#### [Your goal]
So that the copy matches the original, retype each line of the material below exactly.

● ● ●

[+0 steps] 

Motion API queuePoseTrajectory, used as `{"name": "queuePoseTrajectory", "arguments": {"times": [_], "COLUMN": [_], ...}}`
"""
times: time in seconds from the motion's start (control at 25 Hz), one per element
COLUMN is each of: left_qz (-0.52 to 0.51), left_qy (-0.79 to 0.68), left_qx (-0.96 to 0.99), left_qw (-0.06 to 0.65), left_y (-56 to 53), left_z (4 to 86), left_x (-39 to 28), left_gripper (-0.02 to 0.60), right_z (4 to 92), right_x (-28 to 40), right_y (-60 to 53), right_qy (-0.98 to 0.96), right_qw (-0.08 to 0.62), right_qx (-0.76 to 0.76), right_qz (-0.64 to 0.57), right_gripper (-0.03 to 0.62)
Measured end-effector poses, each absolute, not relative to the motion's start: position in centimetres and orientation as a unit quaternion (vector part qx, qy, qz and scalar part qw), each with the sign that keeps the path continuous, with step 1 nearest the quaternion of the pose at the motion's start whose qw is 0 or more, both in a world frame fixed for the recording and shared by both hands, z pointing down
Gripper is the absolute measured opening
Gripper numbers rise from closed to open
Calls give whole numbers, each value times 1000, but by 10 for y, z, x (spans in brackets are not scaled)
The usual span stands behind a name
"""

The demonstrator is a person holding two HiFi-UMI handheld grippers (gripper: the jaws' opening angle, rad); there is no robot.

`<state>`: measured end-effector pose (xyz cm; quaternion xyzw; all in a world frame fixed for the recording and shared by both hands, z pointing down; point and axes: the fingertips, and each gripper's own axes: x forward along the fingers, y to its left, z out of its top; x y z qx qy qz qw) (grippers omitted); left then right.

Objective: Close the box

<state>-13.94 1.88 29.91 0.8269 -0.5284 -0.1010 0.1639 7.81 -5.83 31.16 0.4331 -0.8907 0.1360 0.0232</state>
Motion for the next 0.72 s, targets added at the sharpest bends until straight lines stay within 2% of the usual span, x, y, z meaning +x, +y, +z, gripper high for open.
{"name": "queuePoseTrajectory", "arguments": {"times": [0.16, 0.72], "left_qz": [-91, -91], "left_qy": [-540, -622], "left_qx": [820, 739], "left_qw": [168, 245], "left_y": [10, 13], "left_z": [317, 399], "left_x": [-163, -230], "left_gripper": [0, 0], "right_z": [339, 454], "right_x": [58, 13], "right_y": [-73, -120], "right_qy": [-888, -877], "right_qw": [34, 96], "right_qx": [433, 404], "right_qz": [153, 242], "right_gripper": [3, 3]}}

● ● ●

#### [Answer area]
[+0 steps] 

Motion API queuePoseTrajectory, used as `{"name": "queuePoseTrajectory", "arguments": {"times": [_], "COLUMN": [_], ...}}`
"""
times: time in seconds from the motion's start (control at 25 Hz), one per element
COLUMN is each of: left_qz (-0.52 to 0.51), left_qy (-0.79 to 0.68), left_qx (-0.96 to 0.99), left_qw (-0.06 to 0.65), left_y (-56 to 53), left_z (4 to 86), left_x (-39 to 28), left_gripper (-0.02 to 0.60), right_z (4 to 92), right_x (-28 to 40), right_y (-60 to 53), right_qy (-0.98 to 0.96), right_qw (-0.08 to 0.62), right_qx (-0.76 to 0.76), right_qz (-0.64 to 0.57), right_gripper (-0.03 to 0.62)
Measured end-effector poses, each absolute, not relative to the motion's start: position in centimetres and orientation as a unit quaternion (vector part qx, qy, qz and scalar part qw), each with the sign that keeps the path continuous, with step 1 nearest the quaternion of the pose at the motion's start whose qw is 0 or more, both in a world frame fixed for the recording and shared by both hands, z pointing down
Gripper is the absolute measured opening
Gripper numbers rise from closed to open
Calls give whole numbers, each value times 1000, but by 10 for y, z, x (spans in brackets are not scaled)
The usual span stands behind a name
"""

The demonstrator is a person holding two HiFi-UMI handheld grippers (gripper: the jaws' opening angle, rad); there is no robot.

`<state>`: measured end-effector pose (xyz cm; quaternion xyzw; all in a world frame fixed for the recording and shared by both hands, z pointing down; point and axes: the fingertips, and each gripper's own axes: x forward along the fingers, y to its left, z out of its top; x y z qx qy qz qw) (grippers omitted); left then right.

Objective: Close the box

<state>-13.94 1.88 29.91 0.8269 -0.5284 -0.1010 0.1639 7.81 -5.83 31.16 0.4331 -0.8907 0.1360 0.0232</state>
Motion for the next 0.72 s, targets added at the sharpest bends until straight lines stay within 2% of the usual span, x, y, z meaning +x, +y, +z, gripper high for open.
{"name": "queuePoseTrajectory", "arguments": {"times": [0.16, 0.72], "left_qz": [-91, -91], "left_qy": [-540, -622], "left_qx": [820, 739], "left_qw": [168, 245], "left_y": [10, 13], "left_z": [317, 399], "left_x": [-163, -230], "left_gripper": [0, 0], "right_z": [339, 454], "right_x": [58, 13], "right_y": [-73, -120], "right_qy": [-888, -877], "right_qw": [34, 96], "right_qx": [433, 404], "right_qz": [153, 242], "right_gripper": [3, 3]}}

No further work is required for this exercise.